Omnibus Law, Nafsu Investasi Lupa Ekologi.
Lalu pasca gelombang bencana ekologi pada awal januari 2020 lalu semua persolan mulai terkuak yang selama ini belum menjadi sorotan utama bagi mayoritas rakyat indonesia, awak media, organisasi keagamaan, organisasi kemahasiswaan, dan berbagai kelompok massa intelektual lain. Semua seakan begitu terjebak dalam persoalan politik praktis lima tahunan serta sistem pragmatisme yang menidurkan berbagai organisasi tadi dan akhirnya melupakan satu isu yang teramat besar urgensinya untuk dibahas. Yaitu keselamatan ekologi yang sangat terancam oleh adanya investasi besar yang menuntut untuk melakukan eksploitasi besar besaran serta ancaman dari pembangunan tanpa kontrol yang cenderung bernafsu besar dan mengorbankan segalanya.
Bencana ekologi seperti banjir bandang, kekeringan, kebakaran hutan, kabut asap, erosi dan longsor ini jelas hanya sedikit saja melibatkan peran tuhan dalam proses terjadinya bencana sebetulnya, melainkan ini hampir secara keseluruhan diakibatkan oleh ulah tangan serakah manusia dan kapitalisme global yang melakukan ekploitasi besar besaran tanpa memperhitungkan potensi dan dampak bencana yang mengintai. Kita tentu ingat betul bagaimana banjir bandang menerjang kabupaten lebak di malam pergantian tahun 2019 ke tahun 2020 lalu, yang mana hutan di bantaran sungainya dialihfungsikan menjadi lahan lahan tambang, bagaiamana bencana kekeringan melanda jawa tengah dan indonesia bagian timur karena proses penggundulan hutan dan ilegal loging yang begitu masif demi memenuhi kebutuhan produksi korporasi, bagaimana korporasi membakar hutan dengan dalih pembukaan lahan yang akhirnya menimbulkan kebakaran dan kabut asap yang begitu tebal menyelimuti sumatera, kalimantan, serta malaysia dan singapura pun terpaksa harus menikmati dampaknya, tak lupa erosi dan longsor yang kian sering terjadi di kalimantan timur akibat aktivitas tambang yang begitu besar dan dekat dengan pemukiman rakyat. Hingga barulah kemudian kita menyadari bahwa dampak dari investasi secara besar besaran ini tak semanis apa yang presiden jokowi katakan.

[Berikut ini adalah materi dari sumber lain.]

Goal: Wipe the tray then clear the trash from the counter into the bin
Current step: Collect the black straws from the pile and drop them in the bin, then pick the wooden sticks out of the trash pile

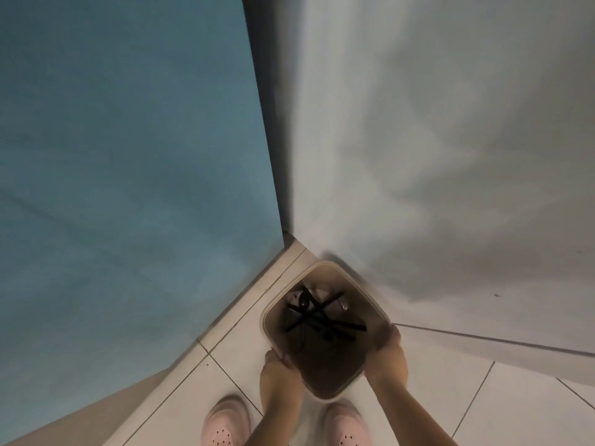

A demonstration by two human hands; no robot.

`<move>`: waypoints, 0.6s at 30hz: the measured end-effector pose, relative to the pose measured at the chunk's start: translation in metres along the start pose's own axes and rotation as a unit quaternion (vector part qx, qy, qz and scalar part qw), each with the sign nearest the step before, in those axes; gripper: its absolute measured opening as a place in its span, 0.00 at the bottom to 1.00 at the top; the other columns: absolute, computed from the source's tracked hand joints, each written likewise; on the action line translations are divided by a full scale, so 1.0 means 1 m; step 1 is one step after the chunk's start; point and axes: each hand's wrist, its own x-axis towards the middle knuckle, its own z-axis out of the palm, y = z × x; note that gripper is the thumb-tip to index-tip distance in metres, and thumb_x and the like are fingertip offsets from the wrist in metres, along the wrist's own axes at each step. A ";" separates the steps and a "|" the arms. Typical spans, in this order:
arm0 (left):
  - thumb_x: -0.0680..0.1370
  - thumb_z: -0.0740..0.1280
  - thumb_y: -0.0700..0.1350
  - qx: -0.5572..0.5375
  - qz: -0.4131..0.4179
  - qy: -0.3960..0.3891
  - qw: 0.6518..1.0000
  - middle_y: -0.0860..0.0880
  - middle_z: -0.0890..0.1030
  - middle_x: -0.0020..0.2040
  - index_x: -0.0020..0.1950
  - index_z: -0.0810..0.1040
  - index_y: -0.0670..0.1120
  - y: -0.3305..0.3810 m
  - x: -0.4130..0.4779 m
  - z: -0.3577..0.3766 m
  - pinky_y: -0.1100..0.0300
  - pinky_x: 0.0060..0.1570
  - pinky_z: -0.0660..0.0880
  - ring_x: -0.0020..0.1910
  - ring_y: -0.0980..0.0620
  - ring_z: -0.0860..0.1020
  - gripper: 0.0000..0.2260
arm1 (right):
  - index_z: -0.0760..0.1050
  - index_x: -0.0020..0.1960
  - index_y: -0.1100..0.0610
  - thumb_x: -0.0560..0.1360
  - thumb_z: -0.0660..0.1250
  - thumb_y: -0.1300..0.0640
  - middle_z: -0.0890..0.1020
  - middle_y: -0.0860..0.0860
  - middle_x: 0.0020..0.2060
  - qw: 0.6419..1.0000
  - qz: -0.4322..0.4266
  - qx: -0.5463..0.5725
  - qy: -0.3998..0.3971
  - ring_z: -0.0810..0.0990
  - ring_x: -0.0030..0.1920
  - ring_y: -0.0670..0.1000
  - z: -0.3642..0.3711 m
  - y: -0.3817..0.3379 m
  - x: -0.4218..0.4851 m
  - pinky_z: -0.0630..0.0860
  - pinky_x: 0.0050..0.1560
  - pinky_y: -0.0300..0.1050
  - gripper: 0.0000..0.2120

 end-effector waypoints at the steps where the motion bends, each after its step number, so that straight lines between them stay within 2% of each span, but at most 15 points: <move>1: 0.80 0.57 0.47 0.004 -0.002 -0.006 1.000 0.40 0.81 0.51 0.54 0.70 0.43 0.002 -0.002 -0.003 0.52 0.49 0.76 0.50 0.40 0.79 0.09 | 0.56 0.72 0.57 0.75 0.59 0.61 0.79 0.61 0.53 1.000 0.001 -0.011 -0.014 0.80 0.49 0.62 -0.001 -0.002 -0.001 0.77 0.47 0.52 0.27; 2: 0.80 0.58 0.48 0.013 -0.006 -0.010 1.000 0.40 0.80 0.56 0.61 0.68 0.42 0.005 -0.005 -0.006 0.53 0.51 0.75 0.53 0.40 0.78 0.13 | 0.55 0.73 0.57 0.75 0.60 0.59 0.79 0.61 0.55 0.999 0.007 -0.020 -0.024 0.80 0.50 0.62 -0.005 -0.004 -0.005 0.77 0.47 0.51 0.28; 4: 0.79 0.61 0.54 0.026 -0.023 0.001 0.999 0.38 0.72 0.65 0.74 0.55 0.41 0.009 -0.013 -0.017 0.52 0.55 0.72 0.61 0.40 0.75 0.29 | 0.54 0.74 0.58 0.76 0.62 0.52 0.73 0.62 0.61 0.999 0.029 -0.020 -0.029 0.76 0.56 0.63 -0.014 -0.009 -0.018 0.74 0.52 0.51 0.31; 6: 0.78 0.61 0.58 -0.003 -0.039 0.033 0.999 0.37 0.66 0.69 0.77 0.46 0.43 0.018 -0.028 -0.037 0.49 0.58 0.71 0.64 0.38 0.72 0.37 | 0.53 0.75 0.58 0.75 0.65 0.49 0.66 0.63 0.66 0.999 0.030 -0.011 -0.005 0.72 0.62 0.64 -0.029 -0.014 -0.039 0.71 0.58 0.52 0.35; 8: 0.77 0.61 0.58 -0.016 -0.036 0.064 0.997 0.37 0.64 0.70 0.77 0.47 0.44 0.032 -0.050 -0.063 0.49 0.62 0.68 0.66 0.38 0.69 0.36 | 0.59 0.74 0.57 0.72 0.68 0.52 0.66 0.63 0.65 1.000 0.011 0.005 0.017 0.73 0.60 0.64 -0.048 -0.026 -0.071 0.69 0.60 0.54 0.34; 10: 0.77 0.62 0.58 -0.017 -0.037 0.064 0.997 0.40 0.65 0.69 0.77 0.54 0.47 0.048 -0.080 -0.095 0.52 0.64 0.65 0.67 0.41 0.68 0.33 | 0.70 0.67 0.57 0.67 0.74 0.57 0.71 0.64 0.55 0.993 -0.090 0.066 0.038 0.77 0.50 0.64 -0.053 -0.036 -0.095 0.72 0.56 0.53 0.30; 11: 0.76 0.63 0.58 -0.019 -0.020 0.067 0.997 0.42 0.68 0.68 0.75 0.61 0.49 0.056 -0.099 -0.110 0.54 0.63 0.66 0.66 0.43 0.69 0.30 | 0.75 0.63 0.55 0.65 0.75 0.53 0.73 0.65 0.49 0.985 -0.149 0.088 0.007 0.78 0.45 0.64 -0.057 -0.031 -0.100 0.71 0.57 0.53 0.27; 12: 0.74 0.65 0.59 -0.032 0.013 0.084 0.996 0.44 0.72 0.62 0.69 0.69 0.56 0.061 -0.117 -0.123 0.56 0.60 0.69 0.62 0.46 0.73 0.24 | 0.77 0.61 0.49 0.63 0.74 0.41 0.74 0.66 0.43 0.970 -0.214 0.101 0.045 0.78 0.41 0.63 -0.049 -0.020 -0.094 0.68 0.61 0.51 0.28; 13: 0.70 0.66 0.61 -0.057 0.057 0.119 0.990 0.47 0.77 0.53 0.58 0.75 0.63 0.068 -0.136 -0.138 0.60 0.54 0.72 0.54 0.52 0.78 0.17 | 0.77 0.58 0.40 0.61 0.66 0.29 0.75 0.65 0.37 0.938 -0.280 0.153 0.139 0.77 0.37 0.60 -0.044 -0.021 -0.093 0.63 0.63 0.42 0.29; 14: 0.65 0.64 0.63 -0.092 0.089 0.146 0.981 0.51 0.77 0.43 0.49 0.75 0.69 0.076 -0.157 -0.157 0.66 0.46 0.72 0.43 0.57 0.80 0.13 | 0.74 0.56 0.34 0.63 0.60 0.27 0.77 0.60 0.33 0.910 -0.337 0.164 0.179 0.76 0.34 0.54 -0.049 -0.036 -0.104 0.61 0.59 0.33 0.25; 15: 0.62 0.63 0.64 -0.123 0.102 0.147 0.976 0.55 0.75 0.36 0.42 0.72 0.75 0.084 -0.180 -0.178 0.71 0.41 0.69 0.40 0.62 0.78 0.11 | 0.73 0.55 0.32 0.63 0.61 0.31 0.79 0.52 0.33 0.886 -0.385 0.171 0.193 0.74 0.31 0.46 -0.069 -0.059 -0.132 0.63 0.52 0.29 0.21; 16: 0.62 0.65 0.62 -0.148 0.102 0.129 0.975 0.58 0.74 0.34 0.38 0.67 0.81 0.092 -0.204 -0.199 0.72 0.40 0.68 0.40 0.67 0.76 0.12 | 0.74 0.54 0.35 0.62 0.67 0.39 0.81 0.48 0.36 0.879 -0.408 0.181 0.168 0.74 0.31 0.41 -0.095 -0.087 -0.180 0.66 0.46 0.28 0.20; 17: 0.66 0.69 0.58 -0.165 0.108 0.111 0.974 0.59 0.75 0.33 0.35 0.65 0.82 0.098 -0.229 -0.223 0.71 0.40 0.69 0.36 0.68 0.75 0.17 | 0.76 0.52 0.40 0.62 0.70 0.47 0.81 0.48 0.40 0.872 -0.433 0.214 0.083 0.75 0.35 0.41 -0.136 -0.121 -0.246 0.69 0.43 0.29 0.18; 18: 0.69 0.70 0.54 -0.175 0.127 0.098 0.971 0.57 0.76 0.32 0.34 0.67 0.80 0.103 -0.255 -0.248 0.69 0.41 0.71 0.32 0.65 0.75 0.20 | 0.77 0.49 0.43 0.64 0.69 0.52 0.80 0.49 0.42 0.840 -0.476 0.257 0.048 0.75 0.36 0.41 -0.172 -0.155 -0.302 0.71 0.41 0.31 0.14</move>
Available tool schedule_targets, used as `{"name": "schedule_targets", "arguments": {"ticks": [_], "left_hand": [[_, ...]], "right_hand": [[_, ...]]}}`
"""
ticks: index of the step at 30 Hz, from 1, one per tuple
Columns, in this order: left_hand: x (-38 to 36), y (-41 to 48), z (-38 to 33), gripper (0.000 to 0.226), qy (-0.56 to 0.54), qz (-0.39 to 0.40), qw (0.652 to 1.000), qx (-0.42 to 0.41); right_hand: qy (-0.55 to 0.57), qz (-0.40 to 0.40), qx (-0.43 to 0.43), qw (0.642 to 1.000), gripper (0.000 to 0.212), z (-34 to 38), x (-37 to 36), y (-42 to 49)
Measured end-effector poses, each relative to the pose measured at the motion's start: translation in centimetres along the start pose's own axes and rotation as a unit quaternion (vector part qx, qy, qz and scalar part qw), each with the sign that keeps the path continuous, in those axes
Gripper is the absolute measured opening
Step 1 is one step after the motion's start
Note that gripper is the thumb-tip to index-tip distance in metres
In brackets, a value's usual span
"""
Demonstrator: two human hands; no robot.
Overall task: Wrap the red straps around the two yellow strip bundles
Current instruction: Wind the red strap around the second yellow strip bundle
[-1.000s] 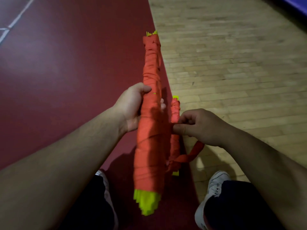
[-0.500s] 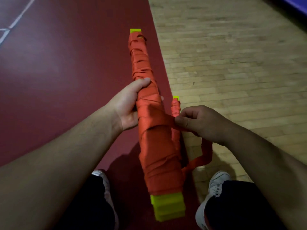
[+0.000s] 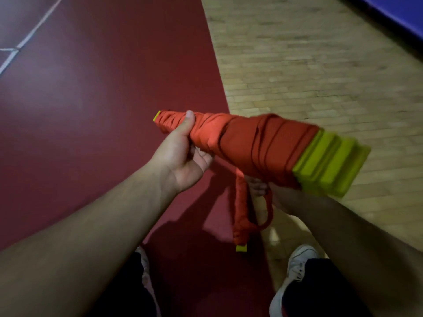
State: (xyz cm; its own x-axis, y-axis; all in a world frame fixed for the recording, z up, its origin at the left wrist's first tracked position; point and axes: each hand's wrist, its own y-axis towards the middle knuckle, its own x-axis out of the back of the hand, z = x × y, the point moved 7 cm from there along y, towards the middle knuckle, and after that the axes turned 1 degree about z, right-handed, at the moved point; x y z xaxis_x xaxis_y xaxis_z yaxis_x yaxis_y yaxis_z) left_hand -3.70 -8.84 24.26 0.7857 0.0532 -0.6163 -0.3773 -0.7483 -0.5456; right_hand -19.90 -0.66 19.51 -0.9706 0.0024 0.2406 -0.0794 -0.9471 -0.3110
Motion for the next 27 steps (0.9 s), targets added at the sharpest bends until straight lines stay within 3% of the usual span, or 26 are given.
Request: {"name": "schedule_targets", "arguments": {"ticks": [3, 6, 8, 12, 16, 19, 21, 23, 25, 26, 27], "left_hand": [[-0.2, 0.0, -0.5, 0.052, -0.053, -0.003, 0.998, -0.016], [-0.2, -0.1, -0.6, 0.046, -0.096, -0.016, 0.994, -0.04], [-0.3, -0.1, -0.8, 0.037, -0.117, -0.027, 0.991, -0.064], [-0.1, 0.1, -1.1, 0.041, -0.132, -0.022, 0.987, -0.088], [0.1, 0.5, 1.2, 0.051, 0.021, 0.011, 0.999, -0.035], [1.1, 0.7, 3.7, 0.061, 0.169, 0.045, 0.982, 0.066], [2.6, 0.6, 4.7, 0.07, 0.301, 0.047, 0.943, 0.136], [3.8, 0.5, 4.0, 0.064, 0.515, 0.067, 0.846, 0.119], [3.9, 1.0, 2.2, 0.049, 0.69, 0.086, 0.718, -0.004], [3.8, 1.3, 0.9, 0.043, 0.719, 0.072, 0.687, -0.079], [3.8, 1.4, -0.1, 0.044, 0.71, 0.056, 0.689, -0.134]], "right_hand": [[-0.018, 0.011, 0.045, 0.999, 0.047, 2.0, -1.0, -0.1], [-0.068, -0.1, 0.125, 0.985, 0.025, 5.6, -1.0, -1.0], [-0.109, -0.133, 0.153, 0.973, 0.025, 6.2, -0.7, -1.7], [-0.039, -0.16, 0.181, 0.97, 0.036, 7.5, -0.8, -2.3], [0.142, -0.225, 0.133, 0.955, 0.042, 6.6, 0.4, -1.7], [0.157, -0.274, 0.141, 0.938, 0.027, 7.8, 1.7, -1.9], [0.137, -0.296, 0.151, 0.933, 0.028, 8.1, 2.8, -2.1], [0.104, -0.309, 0.143, 0.934, 0.028, 7.8, 3.7, -2.0], [0.063, -0.306, 0.134, 0.94, 0.028, 7.4, 4.1, -1.9], [0.035, -0.298, 0.132, 0.945, 0.027, 7.2, 4.1, -1.9], [0.011, -0.283, 0.132, 0.95, 0.027, 7.2, 3.8, -1.9]]}}
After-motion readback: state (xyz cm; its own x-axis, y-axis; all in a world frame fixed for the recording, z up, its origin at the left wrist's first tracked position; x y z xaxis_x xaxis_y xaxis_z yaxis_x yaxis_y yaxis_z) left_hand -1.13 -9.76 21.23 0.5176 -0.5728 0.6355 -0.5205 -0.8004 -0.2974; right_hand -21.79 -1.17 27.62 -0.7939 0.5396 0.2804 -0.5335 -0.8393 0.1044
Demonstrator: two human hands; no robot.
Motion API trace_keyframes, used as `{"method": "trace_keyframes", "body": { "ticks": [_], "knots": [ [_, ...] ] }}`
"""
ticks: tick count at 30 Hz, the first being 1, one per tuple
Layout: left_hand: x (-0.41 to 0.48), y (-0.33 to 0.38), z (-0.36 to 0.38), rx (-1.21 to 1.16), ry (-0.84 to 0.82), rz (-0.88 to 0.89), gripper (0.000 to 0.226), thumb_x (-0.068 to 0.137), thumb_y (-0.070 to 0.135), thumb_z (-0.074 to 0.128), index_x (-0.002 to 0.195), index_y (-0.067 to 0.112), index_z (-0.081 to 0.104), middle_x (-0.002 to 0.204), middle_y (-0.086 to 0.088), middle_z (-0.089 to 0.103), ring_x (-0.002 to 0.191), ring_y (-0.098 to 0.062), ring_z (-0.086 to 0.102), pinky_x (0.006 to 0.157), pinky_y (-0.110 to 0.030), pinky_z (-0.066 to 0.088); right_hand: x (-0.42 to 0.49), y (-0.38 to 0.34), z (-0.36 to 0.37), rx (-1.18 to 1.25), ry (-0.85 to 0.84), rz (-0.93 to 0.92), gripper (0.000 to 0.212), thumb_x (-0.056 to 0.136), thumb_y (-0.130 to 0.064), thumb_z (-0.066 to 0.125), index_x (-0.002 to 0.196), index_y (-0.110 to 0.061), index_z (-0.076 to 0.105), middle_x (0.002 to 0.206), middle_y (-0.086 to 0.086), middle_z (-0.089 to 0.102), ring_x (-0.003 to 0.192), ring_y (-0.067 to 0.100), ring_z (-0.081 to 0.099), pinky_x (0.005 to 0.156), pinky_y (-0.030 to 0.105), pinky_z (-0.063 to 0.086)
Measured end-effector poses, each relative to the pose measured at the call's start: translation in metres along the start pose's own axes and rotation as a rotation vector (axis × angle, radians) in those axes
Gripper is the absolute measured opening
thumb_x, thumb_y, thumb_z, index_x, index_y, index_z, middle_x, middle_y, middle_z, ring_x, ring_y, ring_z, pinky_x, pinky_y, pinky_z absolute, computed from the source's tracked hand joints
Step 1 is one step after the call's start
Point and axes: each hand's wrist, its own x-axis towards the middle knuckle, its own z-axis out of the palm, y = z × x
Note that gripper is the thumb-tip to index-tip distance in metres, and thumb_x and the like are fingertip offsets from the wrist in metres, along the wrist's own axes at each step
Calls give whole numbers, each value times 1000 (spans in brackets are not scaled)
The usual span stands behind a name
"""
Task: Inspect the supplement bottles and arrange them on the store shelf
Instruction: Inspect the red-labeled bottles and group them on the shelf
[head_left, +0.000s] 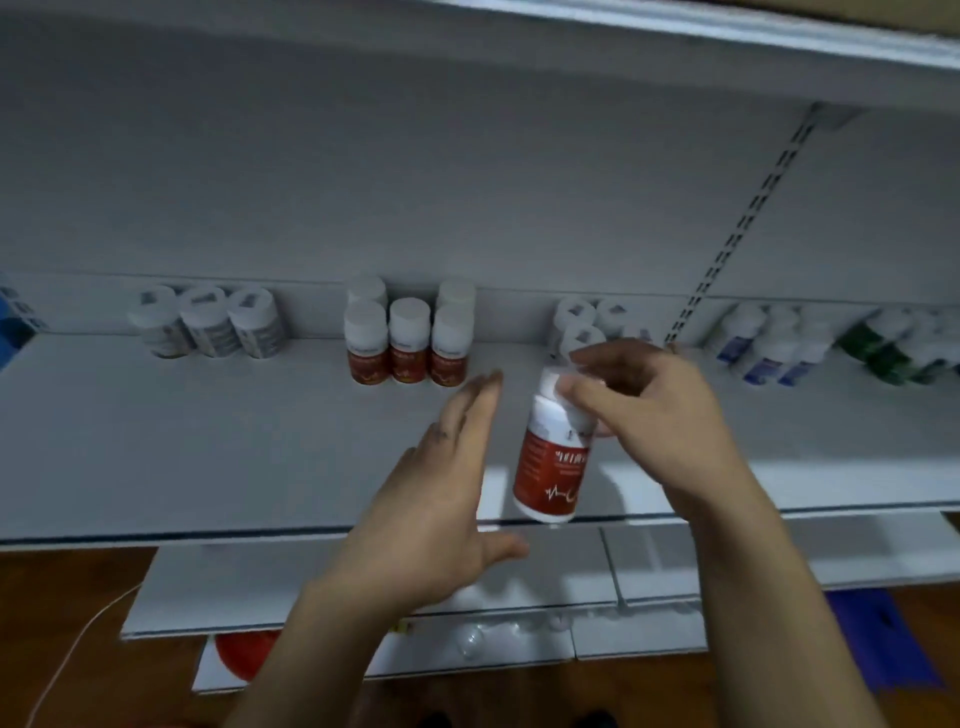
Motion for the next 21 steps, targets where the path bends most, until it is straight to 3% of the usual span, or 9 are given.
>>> {"method": "trace_keyframes", "body": {
  "ticks": [3,6,10,13,15,17,19,21],
  "knots": [
    [-7,11,8,-66,-87,16,135,68,56,80,133,53,-38,127,47,-43,141,7,1,113,-20,14,-15,13,-2,77,-73,107,13,80,-20,77,89,-12,73,80,8,73,66,10,65,55,23,52],
    [-9,19,11,-116,-145,78,134,65,57,81,135,55,-33,126,51,-38,134,16,-2,114,-18,16,-25,18,-3,113,-103,124,14,81,-23,75,88,-11,73,78,11,73,62,9,62,54,22,49],
    [-10,30,11,-169,-139,125,137,62,54,85,141,52,-27,138,48,-23,136,8,19,110,-22,32,-34,20,-7,169,-134,129,21,82,-30,73,94,-12,72,81,10,73,64,9,62,55,21,47],
    [-9,32,7,-190,-119,145,132,60,53,86,146,50,-14,137,47,-11,120,11,29,103,-24,40,-40,26,-9,269,-143,130,31,81,-32,70,107,-14,70,85,-2,75,74,5,67,63,17,49],
    [-9,31,5,-204,-103,141,131,57,54,87,143,54,-12,137,46,-8,114,11,33,100,-25,43,-45,35,-11,328,-161,156,44,77,-37,69,116,-18,67,96,-1,76,86,9,70,72,21,52],
    [-9,28,5,-221,-81,130,131,55,55,87,141,57,-12,138,47,-6,112,16,34,96,-15,39,-52,43,-13,401,-218,198,45,78,-33,76,120,-18,66,103,6,75,91,15,70,75,26,53],
    [-9,24,6,-251,-55,122,131,55,57,86,143,56,-11,141,43,-3,113,28,27,92,-1,29,-59,49,-12,506,-302,238,41,79,-25,71,119,-15,67,106,13,73,92,20,69,75,28,55],
    [-8,18,7,-275,-27,116,131,55,59,85,147,51,-9,147,37,0,117,31,22,94,-1,25,-64,52,-8,600,-385,269,44,79,-18,65,123,-12,65,109,19,71,95,27,68,81,34,55]
  ]
}}
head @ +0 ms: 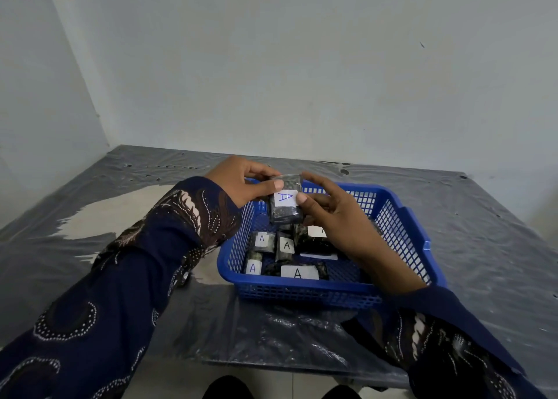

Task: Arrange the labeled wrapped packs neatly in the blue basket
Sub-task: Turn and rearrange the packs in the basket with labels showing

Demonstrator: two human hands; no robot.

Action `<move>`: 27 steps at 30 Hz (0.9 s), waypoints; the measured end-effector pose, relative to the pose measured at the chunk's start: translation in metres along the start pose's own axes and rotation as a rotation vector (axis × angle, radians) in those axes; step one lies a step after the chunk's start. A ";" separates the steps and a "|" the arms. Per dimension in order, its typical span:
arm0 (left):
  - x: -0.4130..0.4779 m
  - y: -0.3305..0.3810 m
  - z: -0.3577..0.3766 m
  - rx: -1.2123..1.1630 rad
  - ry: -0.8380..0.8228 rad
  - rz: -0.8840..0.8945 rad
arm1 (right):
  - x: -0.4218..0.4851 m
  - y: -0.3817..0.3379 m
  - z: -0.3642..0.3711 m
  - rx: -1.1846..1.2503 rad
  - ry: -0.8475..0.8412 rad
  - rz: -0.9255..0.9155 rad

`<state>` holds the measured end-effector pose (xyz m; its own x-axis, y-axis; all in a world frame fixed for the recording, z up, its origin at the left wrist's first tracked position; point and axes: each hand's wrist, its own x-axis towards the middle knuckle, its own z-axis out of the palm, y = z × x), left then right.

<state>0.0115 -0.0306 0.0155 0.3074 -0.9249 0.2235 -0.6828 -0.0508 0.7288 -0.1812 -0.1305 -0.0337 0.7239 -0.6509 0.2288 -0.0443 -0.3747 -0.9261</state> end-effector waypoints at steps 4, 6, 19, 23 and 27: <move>0.018 -0.009 0.000 0.132 0.018 0.010 | -0.037 -0.003 0.007 -0.377 0.116 -0.057; 0.028 -0.021 0.003 0.321 0.014 -0.013 | -0.059 -0.002 0.012 -0.598 0.048 -0.063; 0.064 -0.046 0.030 0.886 -0.146 -0.121 | -0.083 0.018 0.030 -1.037 0.136 -0.159; 0.067 -0.035 0.035 0.972 -0.232 -0.156 | -0.082 0.017 0.031 -1.060 0.143 -0.146; 0.069 -0.036 0.039 1.085 -0.249 -0.116 | -0.083 0.016 0.032 -1.072 0.152 -0.133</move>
<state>0.0318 -0.1072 -0.0208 0.3489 -0.9366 -0.0337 -0.9123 -0.3312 -0.2409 -0.2201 -0.0616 -0.0775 0.6775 -0.6101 0.4108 -0.6027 -0.7806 -0.1655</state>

Tentu saja bencana ekologi ini sangat erat kaitannya dengan proses investasi yang dibuka kerannya dan diberikan karpet merah dalam satu dekade terakhir ketika masuk kedalam negara ini. Bagaimana para investor bisa dengan mudah membuka lahan investasi baru tanpa harus memikirkan dampak buruk terhadap lingkungan yang selama ini dianggap menghambat bagi para investor rakus ini. Karena aturan wajib mengenai pemenuhan dokumen analisis mengenai dampak lingkungan ( AMDAL ) didalam RUU CIPTA KERJA jelas dihapus sebagai syarat utama pembukaan lahan investasi baru. Padahal kita semua sama-sama mengetahui bahwa dokumen AMDAL ini luarbiasa penting sebab berisi tentang bagaimana investasi memberi dampak terhadap resiko kesehatan rakyat setempat, resiko bencana yang kapan saja bisa terjadi, resiko kerusakan ekologi yang bisa ditimbulkan. Akhirnya dengan mencuatnya wacana penghapusan dokumen ini adalah bentuk legitimasi negara terhadap perusakan lingkungan dan negara sedang melakukan pembiaran terhadap ancaman yang rakyat terima dari dampak buruk yang investasi hasilkan.